▶ EXERCISE PROMPT
Set down the full listing that follows, word for word.

▶ DATA SEGMENT
>>>

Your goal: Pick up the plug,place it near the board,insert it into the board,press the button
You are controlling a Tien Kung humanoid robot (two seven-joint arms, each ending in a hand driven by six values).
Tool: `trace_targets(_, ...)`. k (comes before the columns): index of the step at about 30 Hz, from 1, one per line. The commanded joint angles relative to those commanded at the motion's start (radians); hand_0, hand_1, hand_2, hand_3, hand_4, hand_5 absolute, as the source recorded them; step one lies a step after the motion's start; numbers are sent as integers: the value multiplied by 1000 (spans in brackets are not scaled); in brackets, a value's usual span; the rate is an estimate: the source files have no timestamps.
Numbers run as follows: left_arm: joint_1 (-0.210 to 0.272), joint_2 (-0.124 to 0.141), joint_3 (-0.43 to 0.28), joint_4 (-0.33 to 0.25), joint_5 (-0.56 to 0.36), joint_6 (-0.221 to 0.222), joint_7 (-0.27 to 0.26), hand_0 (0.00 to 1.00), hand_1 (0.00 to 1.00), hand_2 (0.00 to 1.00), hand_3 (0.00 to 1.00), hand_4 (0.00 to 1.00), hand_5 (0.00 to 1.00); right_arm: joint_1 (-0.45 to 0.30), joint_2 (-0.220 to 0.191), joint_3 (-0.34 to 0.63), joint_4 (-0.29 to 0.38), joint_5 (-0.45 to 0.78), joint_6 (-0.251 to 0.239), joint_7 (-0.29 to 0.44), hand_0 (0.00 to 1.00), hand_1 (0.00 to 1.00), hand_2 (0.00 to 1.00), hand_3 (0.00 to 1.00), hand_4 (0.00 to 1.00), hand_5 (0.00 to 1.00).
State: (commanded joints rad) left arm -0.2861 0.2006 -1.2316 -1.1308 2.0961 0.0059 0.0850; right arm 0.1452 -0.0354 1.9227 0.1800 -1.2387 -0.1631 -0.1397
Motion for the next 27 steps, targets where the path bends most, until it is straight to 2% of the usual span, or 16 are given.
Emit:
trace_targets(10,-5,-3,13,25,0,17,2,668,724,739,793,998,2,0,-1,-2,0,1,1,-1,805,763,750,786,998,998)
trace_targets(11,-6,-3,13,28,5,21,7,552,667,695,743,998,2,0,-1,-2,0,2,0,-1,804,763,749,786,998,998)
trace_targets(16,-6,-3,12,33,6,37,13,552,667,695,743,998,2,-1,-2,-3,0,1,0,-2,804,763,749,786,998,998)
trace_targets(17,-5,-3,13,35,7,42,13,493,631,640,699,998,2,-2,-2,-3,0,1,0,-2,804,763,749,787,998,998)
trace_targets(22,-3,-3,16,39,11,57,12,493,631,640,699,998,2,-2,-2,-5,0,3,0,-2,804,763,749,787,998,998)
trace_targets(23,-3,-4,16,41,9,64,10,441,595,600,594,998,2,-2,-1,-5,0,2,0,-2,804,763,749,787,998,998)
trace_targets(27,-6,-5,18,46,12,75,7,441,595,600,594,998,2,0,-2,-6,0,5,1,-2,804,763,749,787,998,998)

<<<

▶ ANSWER TO THIS PROBLEM
Your goal: Pick up the plug,place it near the board,insert it into the board,press the button
You are controlling a Tien Kung humanoid robot (two seven-joint arms, each ending in a hand driven by six values).
Tool: `trace_targets(_, ...)`. k (comes before the columns): index of the step at about 30 Hz, from 1, one per line. The commanded joint angles relative to those commanded at the motion's start (radians); hand_0, hand_1, hand_2, hand_3, hand_4, hand_5 absolute, as the source recorded them; step one lies a step after the motion's start; numbers are sent as integers: the value multiplied by 1000 (spans in brackets are not scaled); in brackets, a value's usual span; the rate is an estimate: the source files have no timestamps.
Numbers run as follows: left_arm: joint_1 (-0.210 to 0.272), joint_2 (-0.124 to 0.141), joint_3 (-0.43 to 0.28), joint_4 (-0.33 to 0.25), joint_5 (-0.56 to 0.36), joint_6 (-0.221 to 0.222), joint_7 (-0.27 to 0.26), hand_0 (0.00 to 1.00), hand_1 (0.00 to 1.00), hand_2 (0.00 to 1.00), hand_3 (0.00 to 1.00), hand_4 (0.00 to 1.00), hand_5 (0.00 to 1.00); right_arm: joint_1 (-0.45 to 0.30), joint_2 (-0.220 to 0.191), joint_3 (-0.34 to 0.63), joint_4 (-0.29 to 0.38), joint_5 (-0.45 to 0.78), joint_6 (-0.251 to 0.239), joint_7 (-0.29 to 0.44), hand_0 (0.00 to 1.00), hand_1 (0.00 to 1.00), hand_2 (0.00 to 1.00), hand_3 (0.00 to 1.00), hand_4 (0.00 to 1.00), hand_5 (0.00 to 1.00).
State: (commanded joints rad) left arm -0.2861 0.2006 -1.2316 -1.1308 2.0961 0.0059 0.0850; right arm 0.1452 -0.0354 1.9227 0.1800 -1.2387 -0.1631 -0.1397
Motion for the next 27 steps, targets where the path bends most, until it is straight to 2% of the usual span, or 16 are given.
Emit:
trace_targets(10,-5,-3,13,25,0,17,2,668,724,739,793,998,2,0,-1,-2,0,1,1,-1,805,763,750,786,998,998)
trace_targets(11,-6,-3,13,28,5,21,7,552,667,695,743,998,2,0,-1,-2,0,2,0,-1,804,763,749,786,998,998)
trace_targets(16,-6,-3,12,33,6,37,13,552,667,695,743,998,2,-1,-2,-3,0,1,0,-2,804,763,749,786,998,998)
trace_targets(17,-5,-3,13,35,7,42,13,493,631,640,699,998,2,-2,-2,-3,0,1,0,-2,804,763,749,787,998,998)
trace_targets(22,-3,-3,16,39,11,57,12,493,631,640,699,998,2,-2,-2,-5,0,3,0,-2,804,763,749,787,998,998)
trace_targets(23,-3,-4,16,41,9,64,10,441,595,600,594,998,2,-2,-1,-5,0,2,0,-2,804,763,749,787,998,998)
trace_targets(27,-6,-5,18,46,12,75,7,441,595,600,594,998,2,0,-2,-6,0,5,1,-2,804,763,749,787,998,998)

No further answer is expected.